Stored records
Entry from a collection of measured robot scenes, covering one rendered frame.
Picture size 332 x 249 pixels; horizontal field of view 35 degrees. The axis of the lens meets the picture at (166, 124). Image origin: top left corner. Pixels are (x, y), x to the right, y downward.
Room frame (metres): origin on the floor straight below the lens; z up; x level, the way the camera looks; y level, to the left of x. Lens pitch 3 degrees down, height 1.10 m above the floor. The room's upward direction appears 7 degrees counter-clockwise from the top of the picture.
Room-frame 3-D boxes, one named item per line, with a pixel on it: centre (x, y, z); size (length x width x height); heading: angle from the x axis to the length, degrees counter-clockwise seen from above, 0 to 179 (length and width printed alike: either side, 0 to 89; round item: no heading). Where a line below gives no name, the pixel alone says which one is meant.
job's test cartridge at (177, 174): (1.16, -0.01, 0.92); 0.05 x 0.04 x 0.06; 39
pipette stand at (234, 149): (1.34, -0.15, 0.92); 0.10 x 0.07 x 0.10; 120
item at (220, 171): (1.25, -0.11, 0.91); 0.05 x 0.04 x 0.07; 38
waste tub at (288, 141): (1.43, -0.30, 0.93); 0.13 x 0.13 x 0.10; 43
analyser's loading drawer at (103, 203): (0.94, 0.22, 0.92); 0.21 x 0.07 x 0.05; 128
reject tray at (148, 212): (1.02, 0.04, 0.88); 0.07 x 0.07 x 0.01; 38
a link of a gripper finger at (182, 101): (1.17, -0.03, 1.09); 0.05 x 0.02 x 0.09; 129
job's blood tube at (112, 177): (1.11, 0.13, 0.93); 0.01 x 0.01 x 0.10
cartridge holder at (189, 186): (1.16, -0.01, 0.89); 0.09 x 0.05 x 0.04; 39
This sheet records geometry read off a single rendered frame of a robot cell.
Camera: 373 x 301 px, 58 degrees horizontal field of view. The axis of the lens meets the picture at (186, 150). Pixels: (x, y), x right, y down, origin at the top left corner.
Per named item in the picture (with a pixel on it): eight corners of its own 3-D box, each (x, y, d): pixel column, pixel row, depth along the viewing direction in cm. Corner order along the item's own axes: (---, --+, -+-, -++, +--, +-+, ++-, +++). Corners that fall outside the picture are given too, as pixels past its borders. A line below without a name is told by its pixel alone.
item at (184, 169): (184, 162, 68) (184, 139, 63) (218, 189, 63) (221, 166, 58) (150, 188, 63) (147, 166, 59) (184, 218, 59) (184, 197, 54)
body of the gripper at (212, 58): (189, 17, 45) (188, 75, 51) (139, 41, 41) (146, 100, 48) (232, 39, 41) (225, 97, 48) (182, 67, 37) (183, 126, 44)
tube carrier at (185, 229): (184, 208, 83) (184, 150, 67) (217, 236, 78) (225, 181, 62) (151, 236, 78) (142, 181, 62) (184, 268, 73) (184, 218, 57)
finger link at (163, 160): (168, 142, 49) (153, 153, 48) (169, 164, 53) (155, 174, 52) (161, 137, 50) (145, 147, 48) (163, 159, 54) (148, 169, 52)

**TASK STATEMENT**
What is the number of lines in the records above that include the word "name"? Reply with that number and nothing more.

**RESULT OF THE EXERCISE**
2